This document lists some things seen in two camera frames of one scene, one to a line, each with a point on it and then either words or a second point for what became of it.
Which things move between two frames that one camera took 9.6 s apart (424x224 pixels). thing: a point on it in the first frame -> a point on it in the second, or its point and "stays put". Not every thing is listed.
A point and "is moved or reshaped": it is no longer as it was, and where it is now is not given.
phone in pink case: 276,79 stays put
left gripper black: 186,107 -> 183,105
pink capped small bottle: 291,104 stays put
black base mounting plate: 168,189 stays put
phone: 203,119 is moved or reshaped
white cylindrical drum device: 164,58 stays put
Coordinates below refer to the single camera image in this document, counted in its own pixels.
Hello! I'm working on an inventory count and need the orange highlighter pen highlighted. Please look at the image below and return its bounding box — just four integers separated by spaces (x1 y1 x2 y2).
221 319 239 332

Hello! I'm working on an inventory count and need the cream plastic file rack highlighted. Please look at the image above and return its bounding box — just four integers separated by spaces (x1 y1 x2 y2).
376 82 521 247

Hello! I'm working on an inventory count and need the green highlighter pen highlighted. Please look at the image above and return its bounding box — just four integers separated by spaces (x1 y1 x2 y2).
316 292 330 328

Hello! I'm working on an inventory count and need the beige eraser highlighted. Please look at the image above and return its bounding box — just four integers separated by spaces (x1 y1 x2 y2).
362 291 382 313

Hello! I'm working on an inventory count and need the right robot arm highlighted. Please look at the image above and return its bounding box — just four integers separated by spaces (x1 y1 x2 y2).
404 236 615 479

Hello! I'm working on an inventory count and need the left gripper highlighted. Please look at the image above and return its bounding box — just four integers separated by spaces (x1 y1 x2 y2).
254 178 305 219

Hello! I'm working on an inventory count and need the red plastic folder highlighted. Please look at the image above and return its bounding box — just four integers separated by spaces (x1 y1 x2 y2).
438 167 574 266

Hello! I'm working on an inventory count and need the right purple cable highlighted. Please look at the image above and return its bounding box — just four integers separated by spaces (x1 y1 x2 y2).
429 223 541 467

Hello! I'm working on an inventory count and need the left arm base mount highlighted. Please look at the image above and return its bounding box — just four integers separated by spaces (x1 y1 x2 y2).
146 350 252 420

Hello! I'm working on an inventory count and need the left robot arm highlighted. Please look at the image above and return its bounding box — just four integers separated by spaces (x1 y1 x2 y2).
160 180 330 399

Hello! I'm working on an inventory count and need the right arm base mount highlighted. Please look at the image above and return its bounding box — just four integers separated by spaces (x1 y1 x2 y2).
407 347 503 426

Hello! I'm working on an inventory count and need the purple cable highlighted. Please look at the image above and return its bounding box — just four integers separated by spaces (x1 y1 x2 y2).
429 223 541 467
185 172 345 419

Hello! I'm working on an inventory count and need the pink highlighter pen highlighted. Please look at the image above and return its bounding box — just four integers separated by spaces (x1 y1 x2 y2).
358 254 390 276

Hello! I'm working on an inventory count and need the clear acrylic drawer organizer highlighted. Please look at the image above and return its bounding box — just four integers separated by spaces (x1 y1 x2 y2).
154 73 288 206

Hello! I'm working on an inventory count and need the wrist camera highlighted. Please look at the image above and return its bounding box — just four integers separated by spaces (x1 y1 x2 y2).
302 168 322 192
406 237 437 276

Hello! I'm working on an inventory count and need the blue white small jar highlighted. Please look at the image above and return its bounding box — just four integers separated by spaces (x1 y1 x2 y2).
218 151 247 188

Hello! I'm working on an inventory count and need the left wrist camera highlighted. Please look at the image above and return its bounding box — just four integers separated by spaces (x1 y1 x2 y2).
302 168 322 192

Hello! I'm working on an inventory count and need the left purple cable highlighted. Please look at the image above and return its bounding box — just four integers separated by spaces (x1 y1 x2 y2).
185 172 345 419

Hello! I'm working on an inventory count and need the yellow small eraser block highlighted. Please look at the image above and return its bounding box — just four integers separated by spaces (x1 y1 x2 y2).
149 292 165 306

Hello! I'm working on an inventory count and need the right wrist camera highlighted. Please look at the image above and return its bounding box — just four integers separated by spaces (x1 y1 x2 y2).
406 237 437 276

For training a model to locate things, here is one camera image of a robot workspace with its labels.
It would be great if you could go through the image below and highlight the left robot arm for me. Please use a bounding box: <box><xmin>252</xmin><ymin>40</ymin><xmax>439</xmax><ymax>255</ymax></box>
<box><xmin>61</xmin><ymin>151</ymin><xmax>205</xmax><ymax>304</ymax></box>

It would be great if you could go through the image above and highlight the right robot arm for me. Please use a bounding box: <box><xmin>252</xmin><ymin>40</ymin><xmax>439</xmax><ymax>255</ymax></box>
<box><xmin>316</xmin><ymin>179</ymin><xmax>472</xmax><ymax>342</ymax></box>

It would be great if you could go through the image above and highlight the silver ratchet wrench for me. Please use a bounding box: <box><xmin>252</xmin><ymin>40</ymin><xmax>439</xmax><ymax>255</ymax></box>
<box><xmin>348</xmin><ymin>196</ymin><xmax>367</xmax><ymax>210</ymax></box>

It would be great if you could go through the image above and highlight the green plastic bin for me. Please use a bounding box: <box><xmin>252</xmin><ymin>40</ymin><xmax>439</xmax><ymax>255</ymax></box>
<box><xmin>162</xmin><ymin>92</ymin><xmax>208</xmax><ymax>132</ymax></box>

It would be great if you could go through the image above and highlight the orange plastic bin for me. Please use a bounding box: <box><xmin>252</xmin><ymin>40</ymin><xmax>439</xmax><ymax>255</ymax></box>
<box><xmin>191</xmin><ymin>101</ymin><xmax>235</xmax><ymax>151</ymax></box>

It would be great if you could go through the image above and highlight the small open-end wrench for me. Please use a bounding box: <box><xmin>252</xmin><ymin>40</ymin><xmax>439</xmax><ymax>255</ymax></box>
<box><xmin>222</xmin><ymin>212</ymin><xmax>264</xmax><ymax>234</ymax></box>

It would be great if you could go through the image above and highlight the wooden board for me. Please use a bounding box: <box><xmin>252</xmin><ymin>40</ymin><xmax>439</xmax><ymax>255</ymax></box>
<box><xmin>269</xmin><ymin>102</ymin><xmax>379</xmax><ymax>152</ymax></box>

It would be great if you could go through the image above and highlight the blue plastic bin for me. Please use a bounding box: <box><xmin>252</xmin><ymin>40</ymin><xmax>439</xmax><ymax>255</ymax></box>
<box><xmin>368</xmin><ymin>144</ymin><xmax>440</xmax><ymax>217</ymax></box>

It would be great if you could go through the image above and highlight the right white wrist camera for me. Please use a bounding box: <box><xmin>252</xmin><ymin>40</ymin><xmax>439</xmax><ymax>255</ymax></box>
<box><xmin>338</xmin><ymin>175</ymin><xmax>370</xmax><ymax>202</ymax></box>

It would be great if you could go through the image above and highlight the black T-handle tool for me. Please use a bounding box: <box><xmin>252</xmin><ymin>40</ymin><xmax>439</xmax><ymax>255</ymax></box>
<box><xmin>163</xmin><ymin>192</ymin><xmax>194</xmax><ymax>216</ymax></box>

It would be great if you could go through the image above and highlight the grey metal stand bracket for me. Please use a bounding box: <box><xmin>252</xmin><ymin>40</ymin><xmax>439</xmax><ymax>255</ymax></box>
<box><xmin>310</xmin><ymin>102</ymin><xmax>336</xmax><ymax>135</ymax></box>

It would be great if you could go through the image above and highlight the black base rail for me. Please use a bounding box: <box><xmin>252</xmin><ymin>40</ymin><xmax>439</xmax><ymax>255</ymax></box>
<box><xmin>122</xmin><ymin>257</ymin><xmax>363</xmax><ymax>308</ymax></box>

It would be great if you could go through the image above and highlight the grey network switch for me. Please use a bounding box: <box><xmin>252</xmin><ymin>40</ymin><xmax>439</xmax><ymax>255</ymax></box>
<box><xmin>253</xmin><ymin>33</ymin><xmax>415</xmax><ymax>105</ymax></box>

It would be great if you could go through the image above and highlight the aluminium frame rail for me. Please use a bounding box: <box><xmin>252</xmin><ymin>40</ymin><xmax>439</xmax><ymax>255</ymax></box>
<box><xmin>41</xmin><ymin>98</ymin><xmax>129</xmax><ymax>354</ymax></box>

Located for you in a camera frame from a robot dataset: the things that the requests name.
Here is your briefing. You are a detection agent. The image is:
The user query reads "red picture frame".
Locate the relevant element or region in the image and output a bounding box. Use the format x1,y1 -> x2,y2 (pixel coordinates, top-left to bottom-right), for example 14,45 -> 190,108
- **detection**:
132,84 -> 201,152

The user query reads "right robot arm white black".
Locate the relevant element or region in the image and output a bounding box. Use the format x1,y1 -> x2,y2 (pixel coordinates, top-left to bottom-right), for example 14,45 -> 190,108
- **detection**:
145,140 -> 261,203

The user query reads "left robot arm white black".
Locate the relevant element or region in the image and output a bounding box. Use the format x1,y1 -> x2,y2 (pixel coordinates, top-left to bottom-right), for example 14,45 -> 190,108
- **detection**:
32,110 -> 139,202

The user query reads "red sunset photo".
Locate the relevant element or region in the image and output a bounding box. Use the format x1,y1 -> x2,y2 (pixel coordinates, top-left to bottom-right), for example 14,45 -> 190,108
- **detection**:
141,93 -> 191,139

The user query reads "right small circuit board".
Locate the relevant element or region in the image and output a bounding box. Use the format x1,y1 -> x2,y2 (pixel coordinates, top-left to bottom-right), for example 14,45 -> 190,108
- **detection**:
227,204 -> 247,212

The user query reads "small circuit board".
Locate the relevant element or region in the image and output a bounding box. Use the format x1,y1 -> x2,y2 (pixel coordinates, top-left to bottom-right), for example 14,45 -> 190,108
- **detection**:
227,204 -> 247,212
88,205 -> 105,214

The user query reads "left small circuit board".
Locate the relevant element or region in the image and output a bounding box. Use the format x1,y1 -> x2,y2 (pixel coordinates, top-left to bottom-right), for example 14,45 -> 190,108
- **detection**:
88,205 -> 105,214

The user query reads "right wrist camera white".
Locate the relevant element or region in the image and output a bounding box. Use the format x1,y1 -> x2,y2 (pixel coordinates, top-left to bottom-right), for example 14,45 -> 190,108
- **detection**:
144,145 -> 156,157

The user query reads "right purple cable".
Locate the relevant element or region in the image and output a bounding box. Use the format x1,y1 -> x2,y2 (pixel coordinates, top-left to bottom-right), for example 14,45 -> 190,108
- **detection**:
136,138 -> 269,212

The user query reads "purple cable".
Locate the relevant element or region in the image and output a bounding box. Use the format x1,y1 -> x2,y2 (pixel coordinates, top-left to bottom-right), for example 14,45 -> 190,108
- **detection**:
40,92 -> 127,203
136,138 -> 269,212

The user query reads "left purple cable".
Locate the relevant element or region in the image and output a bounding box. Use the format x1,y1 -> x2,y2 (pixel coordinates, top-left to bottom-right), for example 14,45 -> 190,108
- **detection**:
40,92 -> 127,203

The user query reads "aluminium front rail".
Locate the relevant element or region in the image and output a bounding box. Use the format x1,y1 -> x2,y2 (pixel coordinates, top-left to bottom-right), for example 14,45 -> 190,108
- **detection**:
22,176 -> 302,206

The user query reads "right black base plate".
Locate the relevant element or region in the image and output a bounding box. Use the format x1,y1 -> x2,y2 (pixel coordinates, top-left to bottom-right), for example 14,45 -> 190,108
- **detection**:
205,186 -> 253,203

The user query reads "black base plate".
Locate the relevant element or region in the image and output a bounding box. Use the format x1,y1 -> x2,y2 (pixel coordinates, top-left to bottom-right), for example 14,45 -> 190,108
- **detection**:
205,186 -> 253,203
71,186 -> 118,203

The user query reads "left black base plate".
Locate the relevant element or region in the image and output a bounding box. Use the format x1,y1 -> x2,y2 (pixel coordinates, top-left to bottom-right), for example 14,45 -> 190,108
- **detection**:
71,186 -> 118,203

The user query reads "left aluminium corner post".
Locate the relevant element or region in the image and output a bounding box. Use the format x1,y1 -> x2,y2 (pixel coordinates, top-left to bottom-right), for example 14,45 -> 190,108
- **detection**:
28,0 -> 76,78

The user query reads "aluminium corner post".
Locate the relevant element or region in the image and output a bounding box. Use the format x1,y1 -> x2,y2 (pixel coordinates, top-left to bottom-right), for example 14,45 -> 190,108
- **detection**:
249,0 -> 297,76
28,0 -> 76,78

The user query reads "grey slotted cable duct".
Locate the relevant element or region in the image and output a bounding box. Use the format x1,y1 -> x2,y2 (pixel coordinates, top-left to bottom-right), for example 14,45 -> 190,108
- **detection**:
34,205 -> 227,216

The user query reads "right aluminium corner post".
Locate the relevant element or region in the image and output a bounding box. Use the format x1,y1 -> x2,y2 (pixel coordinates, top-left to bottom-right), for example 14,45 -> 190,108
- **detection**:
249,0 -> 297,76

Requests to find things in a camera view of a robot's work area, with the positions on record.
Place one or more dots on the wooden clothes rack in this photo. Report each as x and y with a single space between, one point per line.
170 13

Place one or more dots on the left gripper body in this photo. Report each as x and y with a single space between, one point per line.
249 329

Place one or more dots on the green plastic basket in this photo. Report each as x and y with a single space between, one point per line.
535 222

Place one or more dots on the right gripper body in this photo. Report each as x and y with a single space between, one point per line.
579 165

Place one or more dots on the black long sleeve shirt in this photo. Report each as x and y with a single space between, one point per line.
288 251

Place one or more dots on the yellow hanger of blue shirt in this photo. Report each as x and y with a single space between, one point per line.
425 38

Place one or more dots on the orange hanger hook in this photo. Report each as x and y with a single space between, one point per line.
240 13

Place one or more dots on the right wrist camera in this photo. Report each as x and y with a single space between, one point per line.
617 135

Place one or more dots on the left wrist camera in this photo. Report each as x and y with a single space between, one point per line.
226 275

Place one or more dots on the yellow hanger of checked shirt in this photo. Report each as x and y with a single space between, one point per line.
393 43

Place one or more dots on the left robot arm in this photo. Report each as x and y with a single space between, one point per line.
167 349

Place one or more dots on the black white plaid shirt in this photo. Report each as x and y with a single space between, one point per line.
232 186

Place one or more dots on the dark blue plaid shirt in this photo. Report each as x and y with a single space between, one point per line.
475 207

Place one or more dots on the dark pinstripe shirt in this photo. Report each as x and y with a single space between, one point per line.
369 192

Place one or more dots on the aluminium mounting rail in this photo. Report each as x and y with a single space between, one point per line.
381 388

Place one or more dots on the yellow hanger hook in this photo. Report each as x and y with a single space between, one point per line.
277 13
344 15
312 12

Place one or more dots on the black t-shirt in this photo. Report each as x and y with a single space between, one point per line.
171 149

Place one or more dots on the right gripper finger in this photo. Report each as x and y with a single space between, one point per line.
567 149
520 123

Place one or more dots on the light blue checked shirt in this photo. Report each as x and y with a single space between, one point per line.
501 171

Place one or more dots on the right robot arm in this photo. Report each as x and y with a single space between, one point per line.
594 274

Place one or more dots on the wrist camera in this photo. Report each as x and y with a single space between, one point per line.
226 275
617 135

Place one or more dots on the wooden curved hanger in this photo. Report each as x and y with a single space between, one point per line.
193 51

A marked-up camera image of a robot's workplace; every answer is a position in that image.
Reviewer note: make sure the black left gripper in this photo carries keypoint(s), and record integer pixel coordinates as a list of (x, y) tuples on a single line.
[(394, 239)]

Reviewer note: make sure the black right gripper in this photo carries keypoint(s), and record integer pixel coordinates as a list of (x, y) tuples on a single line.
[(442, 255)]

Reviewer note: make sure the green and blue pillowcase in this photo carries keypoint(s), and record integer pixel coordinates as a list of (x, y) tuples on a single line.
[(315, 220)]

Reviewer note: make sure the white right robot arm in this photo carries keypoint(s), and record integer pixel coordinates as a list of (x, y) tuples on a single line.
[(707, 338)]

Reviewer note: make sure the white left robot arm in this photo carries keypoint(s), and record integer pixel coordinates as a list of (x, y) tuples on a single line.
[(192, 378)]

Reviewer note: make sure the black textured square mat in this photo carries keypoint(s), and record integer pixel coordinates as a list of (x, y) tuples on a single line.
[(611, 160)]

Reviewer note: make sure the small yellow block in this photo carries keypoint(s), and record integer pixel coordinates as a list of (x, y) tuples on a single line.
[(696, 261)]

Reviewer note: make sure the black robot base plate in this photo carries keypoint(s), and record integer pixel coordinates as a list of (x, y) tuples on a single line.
= = =
*What is required:* Copy only the entries from the first line to the line with "phone in pink case: 276,79 stays put", each exactly as it appears.

*Result:*
This document lists some things seen in two camera frames of one scene, one to a line, each with a point on it and then either words or a second point for what became of it.
Which things move between two frames that one camera took 9.6 s apart (424x224 pixels). thing: a point on it in the first frame -> a point on it in the second, or its point and "stays put". Not every thing is listed.
A point and "is moved or reshaped": it is no longer as it was, and where it is now is not given.
phone in pink case: 276,79 stays put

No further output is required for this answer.